No friendly politician is too obscure for insecure China, not even Barry Gardiner | Nick Cohen

The Communist party is obsessive in its demand for respect, at home and abroad

The Chinese Communist party appears utterly deluded. Hasn’t it learned in its 100-year history that some politicians aren’t worth buying? Wasting its money, or rather the money of the subjugated Chinese people, on Barry Gardiner, of all MPs, seems more silly than sinister. Why bother?

If you’ve never heard of him, Gardiner is an unremarkable Corbynista, who has continued the far left’s tradition of excusing anti-western dictatorships. The Labour MP took £420,000, a large whack even by the lax standards of Westminster, from Christine Ching Kui Lee, an influence-peddler MI5 said had “established links” for Beijing with British politicians.

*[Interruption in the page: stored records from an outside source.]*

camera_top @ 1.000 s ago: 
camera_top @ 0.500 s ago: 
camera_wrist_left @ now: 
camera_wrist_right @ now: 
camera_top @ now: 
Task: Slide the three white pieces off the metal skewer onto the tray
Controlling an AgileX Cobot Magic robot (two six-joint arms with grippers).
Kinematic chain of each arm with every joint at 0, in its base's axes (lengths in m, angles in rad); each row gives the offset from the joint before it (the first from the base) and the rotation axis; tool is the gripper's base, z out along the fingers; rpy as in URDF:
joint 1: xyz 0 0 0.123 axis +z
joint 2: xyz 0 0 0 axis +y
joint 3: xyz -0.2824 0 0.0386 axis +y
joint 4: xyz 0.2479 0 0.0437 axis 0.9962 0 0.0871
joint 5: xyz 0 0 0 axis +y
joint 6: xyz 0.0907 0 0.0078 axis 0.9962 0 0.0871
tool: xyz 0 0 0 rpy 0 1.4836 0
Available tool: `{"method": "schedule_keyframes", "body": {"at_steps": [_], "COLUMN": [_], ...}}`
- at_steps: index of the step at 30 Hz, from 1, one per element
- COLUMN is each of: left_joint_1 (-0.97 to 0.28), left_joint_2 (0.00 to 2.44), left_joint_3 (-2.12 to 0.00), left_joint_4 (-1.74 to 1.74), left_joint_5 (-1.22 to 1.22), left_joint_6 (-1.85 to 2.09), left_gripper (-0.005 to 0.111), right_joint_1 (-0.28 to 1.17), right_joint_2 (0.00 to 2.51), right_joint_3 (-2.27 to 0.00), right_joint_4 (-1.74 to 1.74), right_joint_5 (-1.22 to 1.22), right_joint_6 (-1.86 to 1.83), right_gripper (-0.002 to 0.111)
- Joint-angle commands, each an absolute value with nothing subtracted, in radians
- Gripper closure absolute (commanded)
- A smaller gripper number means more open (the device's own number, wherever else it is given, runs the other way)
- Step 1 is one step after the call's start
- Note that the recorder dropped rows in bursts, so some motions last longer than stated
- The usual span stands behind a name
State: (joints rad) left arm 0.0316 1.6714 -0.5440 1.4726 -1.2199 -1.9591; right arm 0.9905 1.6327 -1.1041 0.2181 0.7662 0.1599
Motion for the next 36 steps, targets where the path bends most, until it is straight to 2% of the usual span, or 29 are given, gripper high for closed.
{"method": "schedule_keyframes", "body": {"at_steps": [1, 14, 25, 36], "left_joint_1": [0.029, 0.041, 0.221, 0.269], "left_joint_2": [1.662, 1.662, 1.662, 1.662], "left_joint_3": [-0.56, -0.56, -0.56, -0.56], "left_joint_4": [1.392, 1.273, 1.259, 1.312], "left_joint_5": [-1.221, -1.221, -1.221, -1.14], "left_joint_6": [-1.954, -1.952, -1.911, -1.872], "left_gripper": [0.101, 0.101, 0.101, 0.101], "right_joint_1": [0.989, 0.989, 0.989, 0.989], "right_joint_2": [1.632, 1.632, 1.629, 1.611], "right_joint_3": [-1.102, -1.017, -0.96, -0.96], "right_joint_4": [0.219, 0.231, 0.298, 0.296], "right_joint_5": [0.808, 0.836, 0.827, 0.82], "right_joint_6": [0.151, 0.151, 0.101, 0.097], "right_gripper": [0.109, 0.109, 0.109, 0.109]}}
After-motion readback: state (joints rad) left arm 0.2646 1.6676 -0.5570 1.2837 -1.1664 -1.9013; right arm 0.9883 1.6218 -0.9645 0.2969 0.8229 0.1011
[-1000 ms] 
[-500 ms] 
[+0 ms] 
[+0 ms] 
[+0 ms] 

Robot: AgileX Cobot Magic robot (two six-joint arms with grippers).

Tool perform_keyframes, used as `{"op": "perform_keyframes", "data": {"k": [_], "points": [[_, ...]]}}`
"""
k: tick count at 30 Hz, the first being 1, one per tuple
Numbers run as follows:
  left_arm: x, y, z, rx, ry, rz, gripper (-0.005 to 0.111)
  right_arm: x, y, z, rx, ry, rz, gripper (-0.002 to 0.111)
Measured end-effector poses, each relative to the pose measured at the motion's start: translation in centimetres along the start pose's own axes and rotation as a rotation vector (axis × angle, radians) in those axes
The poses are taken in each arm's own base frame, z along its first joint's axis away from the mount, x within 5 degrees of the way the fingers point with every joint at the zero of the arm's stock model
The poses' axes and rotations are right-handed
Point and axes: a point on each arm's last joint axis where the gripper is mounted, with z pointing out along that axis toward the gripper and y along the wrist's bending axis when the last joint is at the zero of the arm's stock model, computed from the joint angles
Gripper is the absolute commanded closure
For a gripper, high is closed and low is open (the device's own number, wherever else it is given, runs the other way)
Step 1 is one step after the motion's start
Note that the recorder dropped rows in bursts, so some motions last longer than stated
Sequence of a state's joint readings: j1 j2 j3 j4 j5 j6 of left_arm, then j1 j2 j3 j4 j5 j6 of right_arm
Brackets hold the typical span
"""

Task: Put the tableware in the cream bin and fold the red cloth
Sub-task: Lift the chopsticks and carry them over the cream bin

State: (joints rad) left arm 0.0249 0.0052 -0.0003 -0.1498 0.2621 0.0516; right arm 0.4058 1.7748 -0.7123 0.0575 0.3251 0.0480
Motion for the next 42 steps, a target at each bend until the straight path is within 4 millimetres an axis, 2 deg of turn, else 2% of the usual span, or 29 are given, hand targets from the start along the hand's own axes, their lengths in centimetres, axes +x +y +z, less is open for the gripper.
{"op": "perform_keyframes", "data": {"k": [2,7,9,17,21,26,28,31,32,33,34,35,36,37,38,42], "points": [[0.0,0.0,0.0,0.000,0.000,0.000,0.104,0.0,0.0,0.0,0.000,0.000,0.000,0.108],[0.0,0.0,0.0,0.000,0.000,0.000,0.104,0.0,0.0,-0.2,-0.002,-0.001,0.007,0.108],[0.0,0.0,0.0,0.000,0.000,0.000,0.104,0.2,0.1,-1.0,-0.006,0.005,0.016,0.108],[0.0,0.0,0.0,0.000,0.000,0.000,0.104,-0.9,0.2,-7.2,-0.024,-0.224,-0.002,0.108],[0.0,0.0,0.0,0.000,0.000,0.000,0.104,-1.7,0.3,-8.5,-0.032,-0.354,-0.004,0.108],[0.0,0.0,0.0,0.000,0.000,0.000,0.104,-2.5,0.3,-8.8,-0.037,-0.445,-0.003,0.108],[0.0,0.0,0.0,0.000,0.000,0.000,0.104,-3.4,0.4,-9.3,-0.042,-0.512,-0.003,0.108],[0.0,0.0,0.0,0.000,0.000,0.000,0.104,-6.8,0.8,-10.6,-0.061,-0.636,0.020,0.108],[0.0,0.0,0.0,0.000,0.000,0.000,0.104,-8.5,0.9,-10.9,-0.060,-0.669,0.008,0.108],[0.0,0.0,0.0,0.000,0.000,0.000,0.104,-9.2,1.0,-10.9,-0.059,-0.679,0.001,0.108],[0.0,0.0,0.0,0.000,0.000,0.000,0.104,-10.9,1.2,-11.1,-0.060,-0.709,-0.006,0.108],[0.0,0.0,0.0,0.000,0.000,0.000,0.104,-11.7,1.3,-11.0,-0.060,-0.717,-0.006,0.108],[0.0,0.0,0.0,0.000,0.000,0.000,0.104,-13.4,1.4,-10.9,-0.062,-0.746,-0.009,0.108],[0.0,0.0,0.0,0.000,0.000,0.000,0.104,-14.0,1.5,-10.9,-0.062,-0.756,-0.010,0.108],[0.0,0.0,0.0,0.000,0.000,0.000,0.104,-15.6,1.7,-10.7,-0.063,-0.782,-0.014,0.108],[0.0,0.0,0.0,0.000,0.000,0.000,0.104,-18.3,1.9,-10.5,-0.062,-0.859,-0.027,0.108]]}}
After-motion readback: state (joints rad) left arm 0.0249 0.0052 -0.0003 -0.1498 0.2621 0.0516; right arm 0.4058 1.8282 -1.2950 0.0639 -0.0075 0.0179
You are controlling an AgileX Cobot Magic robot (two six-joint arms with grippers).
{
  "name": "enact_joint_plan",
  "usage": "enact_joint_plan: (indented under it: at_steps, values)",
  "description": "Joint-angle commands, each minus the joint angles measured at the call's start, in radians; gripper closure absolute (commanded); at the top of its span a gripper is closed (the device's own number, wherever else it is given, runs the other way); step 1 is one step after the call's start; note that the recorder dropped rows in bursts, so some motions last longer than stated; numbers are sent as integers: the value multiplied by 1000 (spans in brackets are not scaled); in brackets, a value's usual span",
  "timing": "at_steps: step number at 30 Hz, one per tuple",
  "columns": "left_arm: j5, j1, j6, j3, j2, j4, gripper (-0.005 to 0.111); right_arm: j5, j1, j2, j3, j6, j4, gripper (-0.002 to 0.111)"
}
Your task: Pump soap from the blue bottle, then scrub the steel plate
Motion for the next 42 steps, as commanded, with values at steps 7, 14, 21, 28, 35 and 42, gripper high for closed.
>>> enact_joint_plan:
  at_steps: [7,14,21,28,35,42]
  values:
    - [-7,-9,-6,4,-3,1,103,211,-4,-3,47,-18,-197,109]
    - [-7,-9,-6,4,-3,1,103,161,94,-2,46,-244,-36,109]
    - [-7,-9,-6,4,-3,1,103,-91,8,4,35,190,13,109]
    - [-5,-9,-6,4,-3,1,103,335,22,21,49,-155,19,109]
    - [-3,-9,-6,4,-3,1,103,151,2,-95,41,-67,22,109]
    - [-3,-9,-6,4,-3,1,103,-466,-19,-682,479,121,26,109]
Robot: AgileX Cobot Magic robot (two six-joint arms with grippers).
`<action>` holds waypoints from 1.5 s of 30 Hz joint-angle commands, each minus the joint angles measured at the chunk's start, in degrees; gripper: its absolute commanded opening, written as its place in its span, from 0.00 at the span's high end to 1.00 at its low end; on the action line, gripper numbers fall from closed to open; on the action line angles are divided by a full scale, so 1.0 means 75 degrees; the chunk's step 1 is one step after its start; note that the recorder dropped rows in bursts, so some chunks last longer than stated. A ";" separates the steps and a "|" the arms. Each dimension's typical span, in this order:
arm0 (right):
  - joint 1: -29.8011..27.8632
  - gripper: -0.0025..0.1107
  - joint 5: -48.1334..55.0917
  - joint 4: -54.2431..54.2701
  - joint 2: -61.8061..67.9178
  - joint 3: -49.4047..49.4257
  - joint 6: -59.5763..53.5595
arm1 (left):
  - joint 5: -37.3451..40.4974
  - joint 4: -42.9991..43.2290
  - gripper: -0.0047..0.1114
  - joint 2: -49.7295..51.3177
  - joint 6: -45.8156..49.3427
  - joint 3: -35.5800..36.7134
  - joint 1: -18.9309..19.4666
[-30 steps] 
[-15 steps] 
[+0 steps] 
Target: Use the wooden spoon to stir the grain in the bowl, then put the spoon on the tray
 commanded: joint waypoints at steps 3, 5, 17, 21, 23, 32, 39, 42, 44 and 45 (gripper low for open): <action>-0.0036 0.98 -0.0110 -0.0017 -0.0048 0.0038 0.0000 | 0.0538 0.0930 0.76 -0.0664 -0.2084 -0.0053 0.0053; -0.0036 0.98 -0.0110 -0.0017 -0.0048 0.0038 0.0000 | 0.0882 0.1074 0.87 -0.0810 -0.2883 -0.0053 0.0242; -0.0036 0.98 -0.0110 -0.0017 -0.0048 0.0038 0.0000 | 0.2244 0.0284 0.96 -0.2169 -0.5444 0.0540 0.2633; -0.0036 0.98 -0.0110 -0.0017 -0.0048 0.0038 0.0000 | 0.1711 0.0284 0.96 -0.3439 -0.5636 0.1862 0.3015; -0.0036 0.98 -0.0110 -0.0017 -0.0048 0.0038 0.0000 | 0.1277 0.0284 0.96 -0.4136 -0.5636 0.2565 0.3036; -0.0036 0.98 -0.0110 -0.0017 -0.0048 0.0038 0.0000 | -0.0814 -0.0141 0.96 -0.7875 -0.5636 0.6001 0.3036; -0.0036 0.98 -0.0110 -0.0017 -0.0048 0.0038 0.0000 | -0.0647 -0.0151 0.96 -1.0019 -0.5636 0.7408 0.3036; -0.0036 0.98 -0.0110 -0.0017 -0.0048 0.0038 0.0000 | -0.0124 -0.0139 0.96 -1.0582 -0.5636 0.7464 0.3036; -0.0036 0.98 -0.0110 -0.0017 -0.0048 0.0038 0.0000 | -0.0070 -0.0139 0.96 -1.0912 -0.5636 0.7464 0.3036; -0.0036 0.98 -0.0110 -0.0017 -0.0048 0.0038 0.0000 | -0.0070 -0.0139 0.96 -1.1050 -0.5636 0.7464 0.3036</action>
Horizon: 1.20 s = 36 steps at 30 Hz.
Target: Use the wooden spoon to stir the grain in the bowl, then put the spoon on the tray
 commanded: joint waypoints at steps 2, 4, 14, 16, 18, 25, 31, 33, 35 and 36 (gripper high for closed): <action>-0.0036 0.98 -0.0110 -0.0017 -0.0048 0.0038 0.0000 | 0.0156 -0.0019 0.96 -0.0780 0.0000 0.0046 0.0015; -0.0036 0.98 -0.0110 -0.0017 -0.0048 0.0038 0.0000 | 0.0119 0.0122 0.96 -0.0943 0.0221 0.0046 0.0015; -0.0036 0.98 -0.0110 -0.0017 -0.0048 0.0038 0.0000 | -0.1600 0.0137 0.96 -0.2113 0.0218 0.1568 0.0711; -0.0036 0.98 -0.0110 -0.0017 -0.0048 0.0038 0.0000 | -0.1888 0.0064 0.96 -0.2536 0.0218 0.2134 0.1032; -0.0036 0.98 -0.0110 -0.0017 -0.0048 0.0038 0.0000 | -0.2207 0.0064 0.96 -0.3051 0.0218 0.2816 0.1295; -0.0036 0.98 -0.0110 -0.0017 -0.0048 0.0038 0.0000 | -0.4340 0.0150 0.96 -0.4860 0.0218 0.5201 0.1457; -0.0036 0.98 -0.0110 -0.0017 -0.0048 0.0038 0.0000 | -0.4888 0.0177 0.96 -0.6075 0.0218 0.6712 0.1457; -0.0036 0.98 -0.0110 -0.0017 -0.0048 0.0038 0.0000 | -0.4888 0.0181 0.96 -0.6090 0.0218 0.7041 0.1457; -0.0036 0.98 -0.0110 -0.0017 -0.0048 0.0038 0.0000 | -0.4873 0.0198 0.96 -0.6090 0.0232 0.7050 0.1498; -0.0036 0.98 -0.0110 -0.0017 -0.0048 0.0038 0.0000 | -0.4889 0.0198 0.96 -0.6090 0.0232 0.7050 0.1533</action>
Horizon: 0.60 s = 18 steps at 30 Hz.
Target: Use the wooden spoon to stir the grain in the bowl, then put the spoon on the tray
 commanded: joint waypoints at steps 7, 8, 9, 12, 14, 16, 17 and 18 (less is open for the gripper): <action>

Suddenly, Gardiner had to find excuses for himself rather than a regime that is terrorising the Uyghur people, occupying Tibet and crushing democracy in Hong Kong. He said he didn’t know Lee had links to a hostile foreign power – presumably, he thought she was rewarding his stand on renationalising the railways. And in any case he had been “critical of the Chinese government on many occasions”. This was news to the journalists who recorded the revolting moment when Gardiner was in Corbyn’s shadow cabinet and deplored on the BBC, “the escalation of violence between protesters in Hong Kong and ordinary people in Hong Kong”, as if the threat to “ordinary people” is not a dictatorial superpower that stamps their rights into the dust. But when Gardiner said he was a “very poor investment” from a Chinese point of view, he was right, and he brought back my original question: why bother?

The answer is that, as Xi Jinping turns China from a one-party state into a one-man imperium, everything matters. No detail is too small to sweat. No sympathetic politician too obscure to ignore. With opponents, Xi demands a gangster’s respect by unleashing retaliation out of all proportion to the original offence. China explodes at trivial examples of opposition a stable superpower would have the self-confidence to ignore.

If you want to know why Muslim countries stay silent about the persecution of fellow Muslims in Xinjiang or why scientists were so quick to dismiss the theory that the Covid pandemic began with a leak from a Wuhan lab, look at China’s willingness to use overweening force to secure conformity with the party line. Filippa Lentzos, of the Centre for Science and Security Studies at King’s College, London, was describing Covid scientists when she said they did not talk about lab leaks “because they feared for their careers [and] their grants”. But she might have been describing businesses and governments, too.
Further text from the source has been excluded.